_PROBLEM REQUIREMENTS_:
Beginning with the line that contains "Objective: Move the" in the material below, print each line exactly until the line that contains "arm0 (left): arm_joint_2" has been printed, then stop.

_RECORDS PROVIDED_:

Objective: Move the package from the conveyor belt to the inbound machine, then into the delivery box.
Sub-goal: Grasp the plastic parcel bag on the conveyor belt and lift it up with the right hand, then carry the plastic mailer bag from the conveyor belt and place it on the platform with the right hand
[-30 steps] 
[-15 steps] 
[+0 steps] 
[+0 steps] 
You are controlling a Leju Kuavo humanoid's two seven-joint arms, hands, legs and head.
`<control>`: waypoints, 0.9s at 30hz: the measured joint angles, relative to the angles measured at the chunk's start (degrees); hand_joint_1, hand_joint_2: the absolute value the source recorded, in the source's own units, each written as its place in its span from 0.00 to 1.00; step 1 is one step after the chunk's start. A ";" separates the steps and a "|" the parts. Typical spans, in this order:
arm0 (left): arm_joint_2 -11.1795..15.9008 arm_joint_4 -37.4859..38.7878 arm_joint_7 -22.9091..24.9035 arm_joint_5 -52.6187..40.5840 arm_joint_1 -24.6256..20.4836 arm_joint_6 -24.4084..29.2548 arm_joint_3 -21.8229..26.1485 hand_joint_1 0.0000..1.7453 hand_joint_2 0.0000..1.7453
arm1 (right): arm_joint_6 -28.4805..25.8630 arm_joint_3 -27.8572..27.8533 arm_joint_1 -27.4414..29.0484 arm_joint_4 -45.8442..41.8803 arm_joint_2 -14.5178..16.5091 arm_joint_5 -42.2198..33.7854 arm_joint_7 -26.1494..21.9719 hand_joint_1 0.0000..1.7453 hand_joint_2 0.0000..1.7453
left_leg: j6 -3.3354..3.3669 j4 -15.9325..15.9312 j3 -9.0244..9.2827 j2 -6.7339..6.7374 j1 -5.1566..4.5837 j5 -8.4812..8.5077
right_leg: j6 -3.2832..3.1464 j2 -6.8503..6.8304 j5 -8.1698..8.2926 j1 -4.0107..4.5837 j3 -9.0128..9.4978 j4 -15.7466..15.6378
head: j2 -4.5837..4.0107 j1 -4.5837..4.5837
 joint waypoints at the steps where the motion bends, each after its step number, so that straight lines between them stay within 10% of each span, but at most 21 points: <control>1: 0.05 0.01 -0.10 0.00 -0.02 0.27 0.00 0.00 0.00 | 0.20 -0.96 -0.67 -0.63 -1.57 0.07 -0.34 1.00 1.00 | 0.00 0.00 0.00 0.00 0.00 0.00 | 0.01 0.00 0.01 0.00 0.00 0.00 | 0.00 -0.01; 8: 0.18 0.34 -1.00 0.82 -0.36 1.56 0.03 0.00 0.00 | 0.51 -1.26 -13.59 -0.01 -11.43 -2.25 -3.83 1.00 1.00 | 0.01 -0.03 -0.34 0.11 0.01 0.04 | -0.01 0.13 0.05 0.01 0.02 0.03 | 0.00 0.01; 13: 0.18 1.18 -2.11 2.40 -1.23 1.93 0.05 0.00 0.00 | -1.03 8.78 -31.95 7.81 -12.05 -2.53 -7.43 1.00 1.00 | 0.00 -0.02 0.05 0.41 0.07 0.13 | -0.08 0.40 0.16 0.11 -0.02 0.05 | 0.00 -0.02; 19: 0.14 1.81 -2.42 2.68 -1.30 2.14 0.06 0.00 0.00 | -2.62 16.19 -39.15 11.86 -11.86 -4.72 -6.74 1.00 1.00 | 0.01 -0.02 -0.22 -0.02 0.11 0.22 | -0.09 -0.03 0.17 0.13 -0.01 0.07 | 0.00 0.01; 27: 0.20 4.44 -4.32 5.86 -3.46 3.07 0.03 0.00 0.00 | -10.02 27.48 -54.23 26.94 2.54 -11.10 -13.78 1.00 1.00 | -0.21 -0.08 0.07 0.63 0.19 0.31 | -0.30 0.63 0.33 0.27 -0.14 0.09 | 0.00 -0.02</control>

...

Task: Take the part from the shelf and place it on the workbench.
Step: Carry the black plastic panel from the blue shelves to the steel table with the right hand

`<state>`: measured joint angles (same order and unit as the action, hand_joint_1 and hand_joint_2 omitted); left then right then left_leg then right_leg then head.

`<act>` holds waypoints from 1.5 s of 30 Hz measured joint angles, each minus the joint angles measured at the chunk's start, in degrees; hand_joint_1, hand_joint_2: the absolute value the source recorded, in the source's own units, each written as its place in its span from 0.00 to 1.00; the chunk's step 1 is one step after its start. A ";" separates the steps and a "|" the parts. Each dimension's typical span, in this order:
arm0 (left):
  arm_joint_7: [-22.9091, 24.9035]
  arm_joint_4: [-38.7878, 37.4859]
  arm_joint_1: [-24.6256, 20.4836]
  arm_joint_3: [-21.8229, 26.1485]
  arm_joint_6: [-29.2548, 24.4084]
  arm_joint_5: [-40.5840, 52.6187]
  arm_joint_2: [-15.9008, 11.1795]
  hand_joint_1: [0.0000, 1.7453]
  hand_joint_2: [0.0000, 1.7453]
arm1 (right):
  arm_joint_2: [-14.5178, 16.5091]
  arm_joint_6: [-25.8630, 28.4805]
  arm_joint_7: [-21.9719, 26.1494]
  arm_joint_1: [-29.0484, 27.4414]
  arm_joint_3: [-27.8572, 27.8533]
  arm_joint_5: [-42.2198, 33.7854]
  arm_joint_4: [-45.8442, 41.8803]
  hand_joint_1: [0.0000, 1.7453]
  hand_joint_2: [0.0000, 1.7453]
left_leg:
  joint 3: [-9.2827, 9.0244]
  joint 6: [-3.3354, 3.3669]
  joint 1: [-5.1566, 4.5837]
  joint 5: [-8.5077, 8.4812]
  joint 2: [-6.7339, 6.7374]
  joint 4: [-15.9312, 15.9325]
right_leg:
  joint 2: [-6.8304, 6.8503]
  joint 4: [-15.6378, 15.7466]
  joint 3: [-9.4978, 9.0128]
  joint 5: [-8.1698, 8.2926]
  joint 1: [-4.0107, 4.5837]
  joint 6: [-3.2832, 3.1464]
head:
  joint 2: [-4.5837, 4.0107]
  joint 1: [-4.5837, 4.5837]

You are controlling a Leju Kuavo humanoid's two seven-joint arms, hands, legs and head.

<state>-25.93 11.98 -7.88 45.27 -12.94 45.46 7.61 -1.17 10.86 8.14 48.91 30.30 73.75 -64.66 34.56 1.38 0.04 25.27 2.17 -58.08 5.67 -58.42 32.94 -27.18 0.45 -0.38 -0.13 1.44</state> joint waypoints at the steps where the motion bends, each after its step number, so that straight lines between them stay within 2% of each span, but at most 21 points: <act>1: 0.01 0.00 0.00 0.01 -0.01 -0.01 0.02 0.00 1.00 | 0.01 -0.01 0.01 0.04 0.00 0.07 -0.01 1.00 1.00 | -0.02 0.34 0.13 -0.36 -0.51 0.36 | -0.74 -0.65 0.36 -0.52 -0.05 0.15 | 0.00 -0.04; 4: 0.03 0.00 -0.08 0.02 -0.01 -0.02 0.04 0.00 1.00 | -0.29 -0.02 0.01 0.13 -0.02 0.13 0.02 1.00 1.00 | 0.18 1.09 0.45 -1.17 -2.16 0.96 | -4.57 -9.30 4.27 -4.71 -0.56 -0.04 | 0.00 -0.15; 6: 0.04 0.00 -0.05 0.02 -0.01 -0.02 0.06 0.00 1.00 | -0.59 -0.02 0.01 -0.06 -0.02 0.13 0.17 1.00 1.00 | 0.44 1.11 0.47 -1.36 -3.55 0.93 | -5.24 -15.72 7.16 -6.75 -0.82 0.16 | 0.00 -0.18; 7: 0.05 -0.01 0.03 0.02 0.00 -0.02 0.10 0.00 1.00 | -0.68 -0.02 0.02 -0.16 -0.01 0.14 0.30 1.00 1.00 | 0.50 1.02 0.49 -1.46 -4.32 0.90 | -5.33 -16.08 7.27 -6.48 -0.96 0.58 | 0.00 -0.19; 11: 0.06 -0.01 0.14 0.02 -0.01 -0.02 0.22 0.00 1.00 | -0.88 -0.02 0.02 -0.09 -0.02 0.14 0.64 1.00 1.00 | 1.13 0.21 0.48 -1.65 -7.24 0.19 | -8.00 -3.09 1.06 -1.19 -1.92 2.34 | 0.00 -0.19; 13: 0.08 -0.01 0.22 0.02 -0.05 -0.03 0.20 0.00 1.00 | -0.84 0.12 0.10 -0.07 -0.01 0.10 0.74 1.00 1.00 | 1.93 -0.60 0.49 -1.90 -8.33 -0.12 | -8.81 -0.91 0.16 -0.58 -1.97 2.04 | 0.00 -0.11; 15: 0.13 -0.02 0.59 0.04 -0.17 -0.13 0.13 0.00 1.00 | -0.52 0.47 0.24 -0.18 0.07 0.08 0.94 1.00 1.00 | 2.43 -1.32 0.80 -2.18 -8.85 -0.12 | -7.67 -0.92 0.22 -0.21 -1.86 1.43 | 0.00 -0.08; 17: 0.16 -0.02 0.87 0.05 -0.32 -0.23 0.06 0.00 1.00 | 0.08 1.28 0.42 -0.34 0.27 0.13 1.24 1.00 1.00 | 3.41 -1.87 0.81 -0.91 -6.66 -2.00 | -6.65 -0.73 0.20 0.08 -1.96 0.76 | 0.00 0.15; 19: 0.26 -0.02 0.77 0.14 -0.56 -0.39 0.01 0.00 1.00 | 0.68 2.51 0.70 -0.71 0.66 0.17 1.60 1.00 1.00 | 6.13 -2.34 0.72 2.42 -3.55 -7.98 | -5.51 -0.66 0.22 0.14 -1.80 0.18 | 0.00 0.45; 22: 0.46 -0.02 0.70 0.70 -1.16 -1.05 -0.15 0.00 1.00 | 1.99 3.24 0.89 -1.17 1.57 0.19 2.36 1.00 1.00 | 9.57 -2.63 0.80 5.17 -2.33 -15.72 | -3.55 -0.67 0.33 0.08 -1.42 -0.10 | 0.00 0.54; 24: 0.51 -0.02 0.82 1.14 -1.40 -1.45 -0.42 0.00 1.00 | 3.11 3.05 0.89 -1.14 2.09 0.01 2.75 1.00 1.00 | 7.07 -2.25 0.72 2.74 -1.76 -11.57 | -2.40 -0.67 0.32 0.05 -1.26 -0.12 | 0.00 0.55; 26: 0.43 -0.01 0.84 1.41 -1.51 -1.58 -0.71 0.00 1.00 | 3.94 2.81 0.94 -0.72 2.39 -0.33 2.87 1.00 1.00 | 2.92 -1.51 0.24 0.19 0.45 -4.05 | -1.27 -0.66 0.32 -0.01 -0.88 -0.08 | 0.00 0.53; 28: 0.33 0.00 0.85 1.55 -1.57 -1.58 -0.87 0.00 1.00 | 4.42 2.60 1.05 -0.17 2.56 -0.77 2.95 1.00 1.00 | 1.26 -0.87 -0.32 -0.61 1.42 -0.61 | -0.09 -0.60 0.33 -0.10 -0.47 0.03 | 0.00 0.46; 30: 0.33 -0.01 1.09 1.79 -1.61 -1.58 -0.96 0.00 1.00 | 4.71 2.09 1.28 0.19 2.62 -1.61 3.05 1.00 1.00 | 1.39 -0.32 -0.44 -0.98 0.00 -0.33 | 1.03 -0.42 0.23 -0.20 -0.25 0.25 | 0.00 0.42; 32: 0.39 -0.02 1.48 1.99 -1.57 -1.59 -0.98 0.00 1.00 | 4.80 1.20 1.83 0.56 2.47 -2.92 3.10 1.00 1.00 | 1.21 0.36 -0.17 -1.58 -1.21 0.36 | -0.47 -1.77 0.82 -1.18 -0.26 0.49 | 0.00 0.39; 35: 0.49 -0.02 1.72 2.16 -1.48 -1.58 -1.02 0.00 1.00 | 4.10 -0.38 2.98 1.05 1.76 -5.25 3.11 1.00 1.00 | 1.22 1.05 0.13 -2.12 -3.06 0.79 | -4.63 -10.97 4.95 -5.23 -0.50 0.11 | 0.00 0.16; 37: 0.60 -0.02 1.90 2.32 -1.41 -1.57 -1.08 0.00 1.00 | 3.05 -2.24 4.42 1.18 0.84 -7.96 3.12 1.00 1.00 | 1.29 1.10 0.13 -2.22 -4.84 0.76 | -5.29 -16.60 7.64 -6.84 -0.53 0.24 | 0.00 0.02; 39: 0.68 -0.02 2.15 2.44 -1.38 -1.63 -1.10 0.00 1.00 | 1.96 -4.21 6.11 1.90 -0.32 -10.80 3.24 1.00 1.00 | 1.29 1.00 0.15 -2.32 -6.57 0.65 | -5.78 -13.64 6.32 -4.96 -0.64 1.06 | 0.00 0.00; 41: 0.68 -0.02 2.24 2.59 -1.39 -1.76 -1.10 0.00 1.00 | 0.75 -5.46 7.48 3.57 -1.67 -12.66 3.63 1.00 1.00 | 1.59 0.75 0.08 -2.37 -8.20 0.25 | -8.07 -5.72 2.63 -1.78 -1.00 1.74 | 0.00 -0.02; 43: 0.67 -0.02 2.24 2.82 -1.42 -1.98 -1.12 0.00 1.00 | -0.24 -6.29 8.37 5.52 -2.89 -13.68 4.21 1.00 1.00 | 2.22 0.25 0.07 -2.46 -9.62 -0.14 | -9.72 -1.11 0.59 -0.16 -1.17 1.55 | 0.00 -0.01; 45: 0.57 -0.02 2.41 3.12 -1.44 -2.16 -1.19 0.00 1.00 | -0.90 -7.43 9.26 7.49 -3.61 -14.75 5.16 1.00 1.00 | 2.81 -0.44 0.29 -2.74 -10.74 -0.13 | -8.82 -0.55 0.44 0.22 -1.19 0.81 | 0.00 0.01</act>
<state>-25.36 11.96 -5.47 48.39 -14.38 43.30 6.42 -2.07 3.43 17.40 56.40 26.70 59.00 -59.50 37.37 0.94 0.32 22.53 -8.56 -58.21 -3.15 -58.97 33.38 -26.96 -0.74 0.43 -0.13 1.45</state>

_WRITTEN REPLY_:
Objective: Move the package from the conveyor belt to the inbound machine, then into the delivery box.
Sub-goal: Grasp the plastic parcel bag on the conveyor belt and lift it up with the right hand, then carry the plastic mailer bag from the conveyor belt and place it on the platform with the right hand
[-30 steps] 
[-15 steps] 
[+0 steps] 
[+0 steps] 
You are controlling a Leju Kuavo humanoid's two seven-joint arms, hands, legs and head.
`<control>`: waypoints, 0.9s at 30hz: the measured joint angles, relative to the angles measured at the chunk's start (degrees); hand_joint_1, hand_joint_2: the absolute value the source recorded, in the source's own units, each written as its place in its span from 0.00 to 1.00; step 1 is one step after the chunk's start. A ";" separates the steps and a "|" the parts. Typical spans, in this order:
arm0 (left): arm_joint_2 -11.1795..15.9008 arm_joint_4 -37.4859..38.7878 arm_joint_7 -22.9091..24.9035 arm_joint_5 -52.6187..40.5840 arm_joint_1 -24.6256..20.4836 arm_joint_6 -24.4084..29.2548 arm_joint_3 -21.8229..26.1485 hand_joint_1 0.0000..1.7453 hand_joint_2 0.0000..1.7453

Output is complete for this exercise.